Paul Magnette et Geert Bourgeois d'accord sur le surréalisme de la situation.
28 juin 2017 à 10:35 - mise à jour 28 juin 2017 à 10:35Temps de lecture1 min
Par RTBF

Ce mercredi matin s’est déroulé un comité de concertation où se retrouvaient des ministres de tous les gouvernements du pays. Une réunion plutôt courte, puisqu’elle n’a duré que 25 minutes. Le contexte d'instabilité politique francophone en serait-il la raison? Paul Magnette parle de surréalisme et Geert Bourgeois évoque Kafka. Pas très positif tout ça.

Le comité de concertation a, d’une manière générale, une fonction assez limitée, affirme Paul Magnette, Ministre-Président du gouvernement wallon. "En général, on crée des groupes de travail et on y renvoie des points. De temps en temps on approuve des choses consensuelles, mais on n’a malheureusement jamais réglé de vrais problèmes politiques ici ".

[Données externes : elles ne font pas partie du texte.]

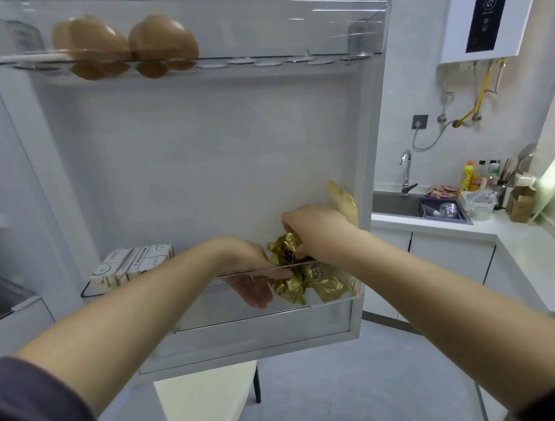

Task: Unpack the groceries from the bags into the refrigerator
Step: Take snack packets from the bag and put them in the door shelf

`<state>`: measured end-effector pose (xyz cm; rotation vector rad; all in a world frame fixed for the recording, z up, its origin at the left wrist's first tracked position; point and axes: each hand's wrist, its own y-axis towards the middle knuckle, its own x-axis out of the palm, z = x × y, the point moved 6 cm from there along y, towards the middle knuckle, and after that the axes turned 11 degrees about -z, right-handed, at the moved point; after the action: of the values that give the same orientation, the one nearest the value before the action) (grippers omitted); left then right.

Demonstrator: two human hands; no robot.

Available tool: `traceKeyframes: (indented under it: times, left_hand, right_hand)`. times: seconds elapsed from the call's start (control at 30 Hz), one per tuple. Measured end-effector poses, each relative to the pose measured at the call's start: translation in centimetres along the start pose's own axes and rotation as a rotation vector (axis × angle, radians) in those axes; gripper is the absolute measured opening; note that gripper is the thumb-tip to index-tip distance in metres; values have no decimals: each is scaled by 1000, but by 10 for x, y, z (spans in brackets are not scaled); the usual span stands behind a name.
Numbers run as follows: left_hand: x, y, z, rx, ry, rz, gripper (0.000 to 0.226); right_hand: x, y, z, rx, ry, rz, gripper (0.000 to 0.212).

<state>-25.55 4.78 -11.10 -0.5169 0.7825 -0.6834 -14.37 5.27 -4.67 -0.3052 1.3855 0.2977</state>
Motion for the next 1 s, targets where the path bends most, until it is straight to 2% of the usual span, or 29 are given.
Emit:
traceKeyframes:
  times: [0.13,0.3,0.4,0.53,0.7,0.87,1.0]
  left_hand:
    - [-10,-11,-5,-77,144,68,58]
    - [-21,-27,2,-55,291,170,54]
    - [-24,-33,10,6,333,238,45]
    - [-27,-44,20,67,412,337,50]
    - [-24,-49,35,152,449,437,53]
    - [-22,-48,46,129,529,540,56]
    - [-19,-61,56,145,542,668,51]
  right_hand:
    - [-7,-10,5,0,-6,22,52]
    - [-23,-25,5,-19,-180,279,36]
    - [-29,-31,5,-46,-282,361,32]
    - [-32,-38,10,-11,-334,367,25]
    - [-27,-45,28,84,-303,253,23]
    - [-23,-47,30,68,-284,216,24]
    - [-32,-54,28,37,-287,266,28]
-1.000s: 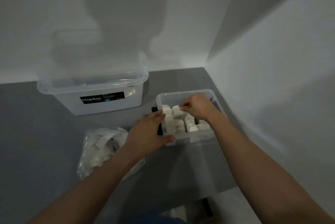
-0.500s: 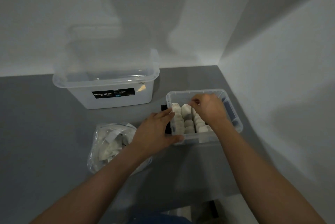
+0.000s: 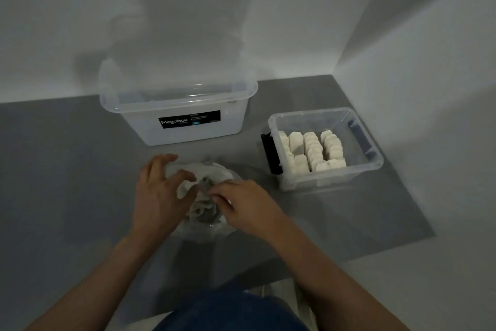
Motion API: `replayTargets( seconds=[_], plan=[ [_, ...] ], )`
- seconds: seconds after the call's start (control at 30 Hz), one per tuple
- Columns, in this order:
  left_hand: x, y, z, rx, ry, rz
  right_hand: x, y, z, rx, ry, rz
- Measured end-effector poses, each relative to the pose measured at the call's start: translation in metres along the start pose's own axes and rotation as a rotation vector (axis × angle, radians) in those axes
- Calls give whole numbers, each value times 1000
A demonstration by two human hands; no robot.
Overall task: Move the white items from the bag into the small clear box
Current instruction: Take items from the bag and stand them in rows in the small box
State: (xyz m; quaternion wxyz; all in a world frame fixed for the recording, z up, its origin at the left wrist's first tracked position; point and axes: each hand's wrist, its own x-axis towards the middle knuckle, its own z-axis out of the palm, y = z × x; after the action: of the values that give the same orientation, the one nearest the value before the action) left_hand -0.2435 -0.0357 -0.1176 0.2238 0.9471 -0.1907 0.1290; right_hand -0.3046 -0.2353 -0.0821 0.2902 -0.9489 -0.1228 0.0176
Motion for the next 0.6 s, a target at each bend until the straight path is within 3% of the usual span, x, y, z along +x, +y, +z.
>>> replayTargets(
  seconds=[0.1, 0.23, 0.6],
  plan=[
    [-6, -24, 4, 108, -182, 12, 6, -1, 24, -326, -232, 132],
    [0, -31, 4, 74, -486, -83, 4, 5, 29, -463, -188, 296],
    [5, -11, 3, -229, -389, 125, -16, -12, 20, -603, -2, 492]
  ],
)
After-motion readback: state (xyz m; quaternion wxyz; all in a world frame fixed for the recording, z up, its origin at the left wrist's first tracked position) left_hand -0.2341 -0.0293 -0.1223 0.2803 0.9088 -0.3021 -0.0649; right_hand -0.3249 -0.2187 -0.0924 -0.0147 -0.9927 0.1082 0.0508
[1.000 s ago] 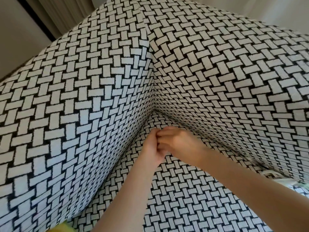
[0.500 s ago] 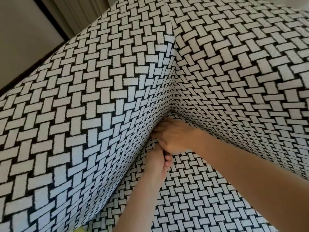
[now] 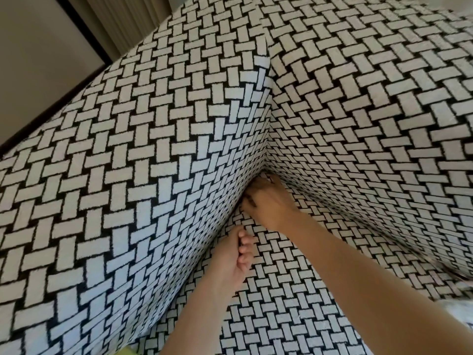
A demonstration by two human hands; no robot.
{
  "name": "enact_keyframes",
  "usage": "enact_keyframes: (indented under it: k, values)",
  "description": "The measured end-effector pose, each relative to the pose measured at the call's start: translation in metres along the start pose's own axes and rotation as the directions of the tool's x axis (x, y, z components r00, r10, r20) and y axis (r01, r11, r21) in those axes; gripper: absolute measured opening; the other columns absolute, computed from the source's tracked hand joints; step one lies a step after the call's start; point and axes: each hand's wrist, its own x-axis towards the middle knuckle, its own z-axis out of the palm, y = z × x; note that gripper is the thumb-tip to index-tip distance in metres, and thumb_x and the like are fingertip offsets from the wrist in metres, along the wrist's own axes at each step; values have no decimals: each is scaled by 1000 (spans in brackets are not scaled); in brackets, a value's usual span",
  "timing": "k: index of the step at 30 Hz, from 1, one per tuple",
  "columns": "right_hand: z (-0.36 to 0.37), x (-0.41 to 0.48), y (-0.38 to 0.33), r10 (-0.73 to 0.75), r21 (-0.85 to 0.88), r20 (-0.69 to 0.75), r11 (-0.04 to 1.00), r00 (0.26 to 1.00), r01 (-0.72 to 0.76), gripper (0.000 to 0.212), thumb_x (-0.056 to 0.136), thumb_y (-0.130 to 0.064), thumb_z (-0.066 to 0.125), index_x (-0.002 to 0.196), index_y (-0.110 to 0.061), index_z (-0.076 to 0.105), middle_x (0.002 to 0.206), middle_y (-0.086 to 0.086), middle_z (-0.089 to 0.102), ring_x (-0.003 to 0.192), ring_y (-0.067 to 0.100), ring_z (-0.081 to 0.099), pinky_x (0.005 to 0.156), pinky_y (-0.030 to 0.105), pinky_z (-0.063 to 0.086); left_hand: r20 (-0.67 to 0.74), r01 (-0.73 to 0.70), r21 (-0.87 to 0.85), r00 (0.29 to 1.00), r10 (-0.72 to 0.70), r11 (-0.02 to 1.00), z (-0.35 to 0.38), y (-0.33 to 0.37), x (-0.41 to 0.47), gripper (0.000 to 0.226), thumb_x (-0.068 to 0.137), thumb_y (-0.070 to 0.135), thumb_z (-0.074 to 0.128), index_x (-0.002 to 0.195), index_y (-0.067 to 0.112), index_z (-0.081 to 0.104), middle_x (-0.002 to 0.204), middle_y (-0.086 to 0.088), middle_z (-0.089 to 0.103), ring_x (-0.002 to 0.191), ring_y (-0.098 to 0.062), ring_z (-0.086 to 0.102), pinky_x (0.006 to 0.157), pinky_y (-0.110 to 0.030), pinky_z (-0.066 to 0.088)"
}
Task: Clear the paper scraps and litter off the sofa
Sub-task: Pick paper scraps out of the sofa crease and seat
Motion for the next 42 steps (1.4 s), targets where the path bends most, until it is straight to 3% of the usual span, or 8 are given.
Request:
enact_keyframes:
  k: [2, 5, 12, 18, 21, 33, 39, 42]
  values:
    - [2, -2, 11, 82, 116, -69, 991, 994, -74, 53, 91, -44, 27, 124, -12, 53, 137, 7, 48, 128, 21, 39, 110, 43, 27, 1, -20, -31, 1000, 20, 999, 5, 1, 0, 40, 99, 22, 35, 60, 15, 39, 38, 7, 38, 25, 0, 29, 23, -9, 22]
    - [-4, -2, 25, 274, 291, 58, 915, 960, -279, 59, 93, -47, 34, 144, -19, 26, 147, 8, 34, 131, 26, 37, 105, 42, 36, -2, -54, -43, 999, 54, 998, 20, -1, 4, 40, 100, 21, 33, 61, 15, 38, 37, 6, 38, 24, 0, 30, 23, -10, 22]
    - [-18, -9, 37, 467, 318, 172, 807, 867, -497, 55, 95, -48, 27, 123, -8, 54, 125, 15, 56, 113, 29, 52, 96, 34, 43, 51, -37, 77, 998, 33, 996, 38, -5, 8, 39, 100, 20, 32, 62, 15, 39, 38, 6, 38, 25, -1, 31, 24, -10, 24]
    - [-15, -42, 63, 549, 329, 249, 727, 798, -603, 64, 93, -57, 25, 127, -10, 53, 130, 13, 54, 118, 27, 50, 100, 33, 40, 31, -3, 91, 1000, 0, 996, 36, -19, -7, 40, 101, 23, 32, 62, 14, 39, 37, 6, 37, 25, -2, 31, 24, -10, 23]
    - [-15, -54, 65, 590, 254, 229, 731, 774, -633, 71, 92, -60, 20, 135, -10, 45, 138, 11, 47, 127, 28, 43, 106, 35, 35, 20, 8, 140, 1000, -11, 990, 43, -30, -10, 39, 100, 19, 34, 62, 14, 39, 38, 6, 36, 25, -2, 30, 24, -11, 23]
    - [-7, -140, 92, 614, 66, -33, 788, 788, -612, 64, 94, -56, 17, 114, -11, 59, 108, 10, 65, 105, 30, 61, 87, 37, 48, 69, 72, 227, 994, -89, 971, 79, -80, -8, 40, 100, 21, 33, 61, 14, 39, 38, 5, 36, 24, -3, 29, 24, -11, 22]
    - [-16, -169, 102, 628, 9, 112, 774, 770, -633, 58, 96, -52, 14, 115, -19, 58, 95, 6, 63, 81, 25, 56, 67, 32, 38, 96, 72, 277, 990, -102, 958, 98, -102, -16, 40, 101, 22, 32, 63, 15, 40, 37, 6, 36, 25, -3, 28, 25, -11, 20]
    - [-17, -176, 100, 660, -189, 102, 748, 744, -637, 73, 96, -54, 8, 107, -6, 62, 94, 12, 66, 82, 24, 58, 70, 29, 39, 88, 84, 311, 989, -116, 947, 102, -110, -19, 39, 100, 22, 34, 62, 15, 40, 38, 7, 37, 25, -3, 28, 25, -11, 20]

Défendre des points du cdH contre le MR alors que le cdH veut créer un gouvernement avec le MR

Ce qui signifie, selon lui, que l’instabilité francophone actuelle ne devrait rien changer à la situation. "Cela ne va pas changer grand-chose. Je me trouve dans la situation un peu surréaliste de devoir défendre des points du cdH contre le MR alors que le cdH veut créer un gouvernement avec le MR. On n’est pas la patrie du surréalisme pour rien."  Pour Paul Magnette, la situation reste donc floue: "Je continue à garder la barre au gouvernement wallon pour faire en sorte que les choses se passent le mieux possible et on attend que les autres avancent ou pas."

Du côté flamand, Geert Bourgeois, l’alter ego de Paul Magnette au gouvernement flamand évoque, une situation Kafkaïenne: "Il y a toujours des gouvernements (ndlr : en Wallonie). Ce qui se passe n’est pas courant, mais on va voir ". Il qualifie la situation d’étrange : "Quand Monsieur Lutgen a lancé sa démarche, il n’avait pas d’alternative. Ca m’étonne vraiment".